### Supplied data
=====

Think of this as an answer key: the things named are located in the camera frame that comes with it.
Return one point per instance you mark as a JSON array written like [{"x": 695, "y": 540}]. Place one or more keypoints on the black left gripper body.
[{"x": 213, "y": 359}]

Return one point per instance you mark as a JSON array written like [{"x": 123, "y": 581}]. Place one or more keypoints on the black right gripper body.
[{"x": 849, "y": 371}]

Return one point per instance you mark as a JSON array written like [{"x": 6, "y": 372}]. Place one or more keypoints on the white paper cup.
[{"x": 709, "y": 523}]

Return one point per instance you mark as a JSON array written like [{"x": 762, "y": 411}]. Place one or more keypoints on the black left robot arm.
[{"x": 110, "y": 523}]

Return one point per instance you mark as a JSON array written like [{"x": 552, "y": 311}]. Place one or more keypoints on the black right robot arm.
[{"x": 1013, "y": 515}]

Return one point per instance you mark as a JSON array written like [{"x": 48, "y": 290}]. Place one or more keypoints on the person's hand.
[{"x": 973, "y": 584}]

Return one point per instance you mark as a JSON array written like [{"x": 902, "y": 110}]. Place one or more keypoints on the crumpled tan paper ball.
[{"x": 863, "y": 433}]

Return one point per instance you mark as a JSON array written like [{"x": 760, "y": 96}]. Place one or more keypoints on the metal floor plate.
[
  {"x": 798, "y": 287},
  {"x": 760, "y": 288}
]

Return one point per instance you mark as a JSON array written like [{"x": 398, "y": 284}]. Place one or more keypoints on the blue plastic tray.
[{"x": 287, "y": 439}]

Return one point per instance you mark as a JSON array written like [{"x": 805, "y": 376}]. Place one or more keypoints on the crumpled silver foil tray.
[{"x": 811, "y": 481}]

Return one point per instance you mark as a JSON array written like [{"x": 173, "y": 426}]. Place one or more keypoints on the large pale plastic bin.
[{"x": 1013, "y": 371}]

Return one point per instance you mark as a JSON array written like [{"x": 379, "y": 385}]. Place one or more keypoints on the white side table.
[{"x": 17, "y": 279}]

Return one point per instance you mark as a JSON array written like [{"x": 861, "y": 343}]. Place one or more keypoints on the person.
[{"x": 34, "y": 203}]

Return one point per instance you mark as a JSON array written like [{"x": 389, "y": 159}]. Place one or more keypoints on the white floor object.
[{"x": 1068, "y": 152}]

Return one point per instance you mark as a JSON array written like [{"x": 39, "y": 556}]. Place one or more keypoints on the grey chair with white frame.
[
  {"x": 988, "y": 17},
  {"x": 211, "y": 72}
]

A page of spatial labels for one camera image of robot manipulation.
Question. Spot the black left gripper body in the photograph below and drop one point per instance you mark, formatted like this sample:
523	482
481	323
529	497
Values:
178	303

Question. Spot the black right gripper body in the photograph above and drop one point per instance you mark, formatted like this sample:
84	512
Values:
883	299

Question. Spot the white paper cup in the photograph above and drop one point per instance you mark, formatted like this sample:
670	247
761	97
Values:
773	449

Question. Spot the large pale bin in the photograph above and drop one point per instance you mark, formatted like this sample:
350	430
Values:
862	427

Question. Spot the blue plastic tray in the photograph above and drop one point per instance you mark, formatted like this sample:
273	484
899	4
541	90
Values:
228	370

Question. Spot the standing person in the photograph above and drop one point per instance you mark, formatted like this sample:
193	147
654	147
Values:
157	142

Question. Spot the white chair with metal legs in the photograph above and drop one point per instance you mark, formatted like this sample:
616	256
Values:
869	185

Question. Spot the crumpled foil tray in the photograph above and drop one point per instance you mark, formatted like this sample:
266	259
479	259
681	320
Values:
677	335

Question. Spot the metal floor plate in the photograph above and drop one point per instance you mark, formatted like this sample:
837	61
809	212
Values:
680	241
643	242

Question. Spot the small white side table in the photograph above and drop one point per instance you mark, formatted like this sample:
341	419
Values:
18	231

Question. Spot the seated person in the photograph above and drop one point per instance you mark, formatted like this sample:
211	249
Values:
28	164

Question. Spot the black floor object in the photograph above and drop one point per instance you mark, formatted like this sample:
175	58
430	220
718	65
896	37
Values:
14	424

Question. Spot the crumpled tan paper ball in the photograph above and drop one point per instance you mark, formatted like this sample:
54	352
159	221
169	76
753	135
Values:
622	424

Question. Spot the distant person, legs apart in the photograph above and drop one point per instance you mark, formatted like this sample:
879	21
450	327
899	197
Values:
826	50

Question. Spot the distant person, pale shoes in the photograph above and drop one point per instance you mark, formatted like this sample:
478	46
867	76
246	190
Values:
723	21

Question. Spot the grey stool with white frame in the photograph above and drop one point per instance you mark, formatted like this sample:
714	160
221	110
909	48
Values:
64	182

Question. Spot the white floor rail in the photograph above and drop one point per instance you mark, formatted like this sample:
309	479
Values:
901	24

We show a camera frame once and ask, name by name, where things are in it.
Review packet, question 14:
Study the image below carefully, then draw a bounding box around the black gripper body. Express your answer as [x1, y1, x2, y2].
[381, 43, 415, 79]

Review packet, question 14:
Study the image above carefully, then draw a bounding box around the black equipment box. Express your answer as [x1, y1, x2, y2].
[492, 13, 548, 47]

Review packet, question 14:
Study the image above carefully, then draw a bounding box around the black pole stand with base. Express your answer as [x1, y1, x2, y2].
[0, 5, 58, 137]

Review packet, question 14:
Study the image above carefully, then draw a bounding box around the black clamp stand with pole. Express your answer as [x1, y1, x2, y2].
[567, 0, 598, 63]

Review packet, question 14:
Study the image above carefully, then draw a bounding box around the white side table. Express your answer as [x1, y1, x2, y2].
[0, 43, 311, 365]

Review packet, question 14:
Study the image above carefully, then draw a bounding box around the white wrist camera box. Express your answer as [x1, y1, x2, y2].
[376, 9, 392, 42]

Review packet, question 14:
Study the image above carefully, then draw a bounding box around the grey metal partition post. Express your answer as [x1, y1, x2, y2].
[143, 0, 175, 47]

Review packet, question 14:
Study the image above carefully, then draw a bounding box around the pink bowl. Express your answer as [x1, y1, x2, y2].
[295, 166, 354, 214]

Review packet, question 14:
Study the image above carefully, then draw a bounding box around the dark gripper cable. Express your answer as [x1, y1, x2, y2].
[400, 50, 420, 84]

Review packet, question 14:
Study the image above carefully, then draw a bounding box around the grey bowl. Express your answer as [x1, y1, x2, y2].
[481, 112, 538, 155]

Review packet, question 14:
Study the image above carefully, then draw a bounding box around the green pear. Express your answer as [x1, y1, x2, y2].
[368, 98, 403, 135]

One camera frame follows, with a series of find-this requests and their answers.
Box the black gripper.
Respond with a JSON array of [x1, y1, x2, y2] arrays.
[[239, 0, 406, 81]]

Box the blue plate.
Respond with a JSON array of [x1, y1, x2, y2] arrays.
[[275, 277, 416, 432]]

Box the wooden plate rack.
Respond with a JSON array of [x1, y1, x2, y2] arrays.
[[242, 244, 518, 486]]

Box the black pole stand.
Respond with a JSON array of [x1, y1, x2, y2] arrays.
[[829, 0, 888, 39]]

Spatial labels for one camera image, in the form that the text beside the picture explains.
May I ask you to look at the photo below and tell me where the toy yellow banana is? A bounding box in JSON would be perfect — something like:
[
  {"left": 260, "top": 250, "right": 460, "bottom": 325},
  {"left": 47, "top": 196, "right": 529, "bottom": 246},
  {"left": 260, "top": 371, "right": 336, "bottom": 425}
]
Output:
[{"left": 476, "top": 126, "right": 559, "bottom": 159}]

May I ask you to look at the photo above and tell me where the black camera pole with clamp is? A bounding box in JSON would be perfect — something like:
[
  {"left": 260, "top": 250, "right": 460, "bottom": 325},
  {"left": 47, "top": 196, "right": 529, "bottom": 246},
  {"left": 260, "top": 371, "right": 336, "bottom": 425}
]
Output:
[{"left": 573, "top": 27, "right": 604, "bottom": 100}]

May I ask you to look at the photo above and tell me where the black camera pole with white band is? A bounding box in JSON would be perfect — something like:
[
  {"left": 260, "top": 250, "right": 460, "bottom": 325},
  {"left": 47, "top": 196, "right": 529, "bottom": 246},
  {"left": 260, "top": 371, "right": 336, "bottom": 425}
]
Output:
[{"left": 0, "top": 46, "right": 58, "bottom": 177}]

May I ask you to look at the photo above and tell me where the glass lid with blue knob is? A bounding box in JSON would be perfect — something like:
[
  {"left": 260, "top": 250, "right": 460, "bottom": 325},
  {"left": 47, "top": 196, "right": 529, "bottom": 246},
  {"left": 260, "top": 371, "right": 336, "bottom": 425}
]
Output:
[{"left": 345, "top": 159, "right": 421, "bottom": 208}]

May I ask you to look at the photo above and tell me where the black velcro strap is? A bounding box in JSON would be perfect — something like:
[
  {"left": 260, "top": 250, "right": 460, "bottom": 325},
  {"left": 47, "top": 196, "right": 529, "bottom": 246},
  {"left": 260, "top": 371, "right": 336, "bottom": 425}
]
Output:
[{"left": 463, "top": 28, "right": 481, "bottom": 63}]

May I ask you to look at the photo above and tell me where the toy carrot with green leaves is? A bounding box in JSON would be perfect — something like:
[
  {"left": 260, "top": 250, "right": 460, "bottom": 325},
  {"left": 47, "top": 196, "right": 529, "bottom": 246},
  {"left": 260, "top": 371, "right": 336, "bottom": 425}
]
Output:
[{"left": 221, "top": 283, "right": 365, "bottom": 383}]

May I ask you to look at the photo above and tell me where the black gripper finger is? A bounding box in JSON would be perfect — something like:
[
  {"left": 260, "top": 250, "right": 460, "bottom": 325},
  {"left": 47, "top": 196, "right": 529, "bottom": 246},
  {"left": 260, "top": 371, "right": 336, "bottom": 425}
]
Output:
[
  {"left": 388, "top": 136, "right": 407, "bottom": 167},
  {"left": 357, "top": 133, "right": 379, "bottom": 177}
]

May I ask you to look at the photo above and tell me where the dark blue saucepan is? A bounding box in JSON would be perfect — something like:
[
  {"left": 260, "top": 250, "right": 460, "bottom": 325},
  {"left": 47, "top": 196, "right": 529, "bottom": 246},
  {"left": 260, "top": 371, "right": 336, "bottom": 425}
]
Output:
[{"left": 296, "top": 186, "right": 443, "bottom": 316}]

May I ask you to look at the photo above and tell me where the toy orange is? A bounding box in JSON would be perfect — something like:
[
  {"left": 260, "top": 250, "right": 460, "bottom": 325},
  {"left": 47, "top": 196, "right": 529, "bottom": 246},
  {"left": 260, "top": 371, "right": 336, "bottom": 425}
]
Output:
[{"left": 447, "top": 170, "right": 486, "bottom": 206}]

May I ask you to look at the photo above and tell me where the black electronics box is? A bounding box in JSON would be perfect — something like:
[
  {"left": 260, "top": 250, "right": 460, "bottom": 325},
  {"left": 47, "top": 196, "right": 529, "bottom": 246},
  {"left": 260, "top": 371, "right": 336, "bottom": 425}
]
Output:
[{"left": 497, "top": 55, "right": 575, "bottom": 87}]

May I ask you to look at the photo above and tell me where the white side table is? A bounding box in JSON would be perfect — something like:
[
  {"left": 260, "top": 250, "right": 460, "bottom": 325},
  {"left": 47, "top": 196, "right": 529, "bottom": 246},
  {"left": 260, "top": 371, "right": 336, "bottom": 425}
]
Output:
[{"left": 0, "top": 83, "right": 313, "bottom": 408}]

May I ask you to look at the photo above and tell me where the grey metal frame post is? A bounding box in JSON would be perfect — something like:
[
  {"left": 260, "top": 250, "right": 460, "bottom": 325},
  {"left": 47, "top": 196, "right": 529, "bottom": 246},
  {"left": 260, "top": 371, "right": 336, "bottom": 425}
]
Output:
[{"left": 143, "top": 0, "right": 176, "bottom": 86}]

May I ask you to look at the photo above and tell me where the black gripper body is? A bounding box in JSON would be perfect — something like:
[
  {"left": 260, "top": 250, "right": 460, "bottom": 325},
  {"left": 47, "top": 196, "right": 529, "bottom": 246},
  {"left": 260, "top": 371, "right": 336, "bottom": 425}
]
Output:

=====

### Task statement
What is needed is the number of lines in the records that contain the string "legs", stated with nothing else.

### Finished exercise
2